The weavers at the Dovecot Studio have mixed feelings about the loss of the art work they've been nurturing full-time for 16 months. There's a sense of anti-climax. The studio looks bare. But there's also a strong feeling of pride in the pleasure expressed by the Library, its architect Professor Colin St John Wilson and the artist himself, the American Kitaj. The work is based on Kitaj's painting If Not, Not which currently hangs in the Scottish National Gallery of Modern Art in Edinburgh. It's been described by the Library not only as a "beautiful object, glowing with colour, but its multiple references bring together the tragedy and the beauty, the literature and the art of our century, a gathering-in which parallels the work of a great library" - the largest public building constructed this century in the UK.

Part of the reason for choosing such a complex painting for translation into tapestry is the amount of literary and cultural allusion it suggests. The work draws from Eliot's The Waste Land and Conrad's Heart of Darkness. The murder of European Jews that is portrayed by the Auschwitz gatehouse, coincides with that view of The Waste Land as an antechamber to hell. But there is also beauty drawn from the paintings of Bassano and Giorgione.

Tapestry in the 20th century is largely unchanged from the tapestry of Ancient Egypt. But it's no longer restricted to imagery from its historical past. That's why Kitaj's work can be woven or extended into a different kind of art form - a faithful reinterpretation of an original work. "We don't copy the original," says Wright. "We modify the imagery and translate it into the language of tapestry. Paint has its own mannerisms. It has nuance and brush stroke. What we've created says exactly what the painting says. But we've added to it. We inch our way forward. We go through it with a fine toothcomb and we see and find things the artist may not discover. We've restated it in our palette of colours."

The studio won the commission in the early 1990s in open competition. The winning square metre, submitted as the equivalent of a working drawing, was for an even larger tapestry costing nearly a quarter of a million pounds. The project died when all spending on artworks for the new Library was cancelled by the last Government in 1991. However, a smaller and coarser tapestry costing pounds 189,000 was revived by a chunk of lottery money and pounds 50,000 raised by the Library itself.

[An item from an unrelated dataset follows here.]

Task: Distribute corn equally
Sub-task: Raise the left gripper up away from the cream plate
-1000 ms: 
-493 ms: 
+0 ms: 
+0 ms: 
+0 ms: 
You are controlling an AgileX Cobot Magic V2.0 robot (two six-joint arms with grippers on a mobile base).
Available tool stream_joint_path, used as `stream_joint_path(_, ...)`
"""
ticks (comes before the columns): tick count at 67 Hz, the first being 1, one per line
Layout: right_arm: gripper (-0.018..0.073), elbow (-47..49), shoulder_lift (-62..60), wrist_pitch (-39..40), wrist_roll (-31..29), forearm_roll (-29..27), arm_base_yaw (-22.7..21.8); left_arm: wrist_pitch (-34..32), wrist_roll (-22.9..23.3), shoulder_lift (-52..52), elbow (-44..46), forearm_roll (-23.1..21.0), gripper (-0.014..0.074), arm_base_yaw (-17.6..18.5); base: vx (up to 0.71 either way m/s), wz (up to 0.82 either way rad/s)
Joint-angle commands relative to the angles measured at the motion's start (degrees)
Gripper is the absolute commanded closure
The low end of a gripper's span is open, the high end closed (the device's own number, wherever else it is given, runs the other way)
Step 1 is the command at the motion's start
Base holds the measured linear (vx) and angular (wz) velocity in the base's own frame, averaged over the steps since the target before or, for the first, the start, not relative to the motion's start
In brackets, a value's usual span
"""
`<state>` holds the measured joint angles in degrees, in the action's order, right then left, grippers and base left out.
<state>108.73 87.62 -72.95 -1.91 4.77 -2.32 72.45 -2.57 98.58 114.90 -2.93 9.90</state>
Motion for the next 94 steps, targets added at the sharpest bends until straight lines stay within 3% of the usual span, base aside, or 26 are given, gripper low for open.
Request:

But winning the commission meant building a new loom, nine metres wide. The largest ever built. It also meant dismantling the 17th-century oak looms that the Dovecot Studio had used for all its tapestries since 1946. The architectural drawings were prepared by Wright. It was built in European Ash, in-situ by a master craftsman and the one-ton rollers were hoisted into mid-air and held in place by steel girders. Next came the warping of the loom, which took two men the equivalent of a five mile walk. By the time they were ready to familiarise themselves with the painting, they discovered it had gone to Luxembourg. They went, too. It was in a "dull, dim and dreary gallery" where they could hardly see it, let alone encode it. They had shade cards but no loom so they could not test the colours. But 100 years of experience gave them a good idea of what they needed. "The tone and colour and richness is set on the music of the first foot of tapestry. It grows organically from there. It has to be a united piece," says Wright.

A weaver is not just pushing wool. There's a high degree of personal improvisation involved. You don't change the drawing but you change the key. The light in the new Library was subdued compared to that in the studio. They needed to intensify the "juiciness" of the colours: "If we'd used Kitaj's register we could have had a grey blanket hanging on the wall. The only way to retain the Kitaj magic was to set the piece in a higher key." But to change the key successfully requires a trust and friendship between artist and weaver. There were no problems but there were discussions. "If we can go through a whole piece without a murmur, we're in trouble," says Wright. If you can have heated arguments about colour, about lines and quality, then you know you're living. You know you're participating in creating a work of art." The Kitaj tapestry is expected to last 1,000 years or more.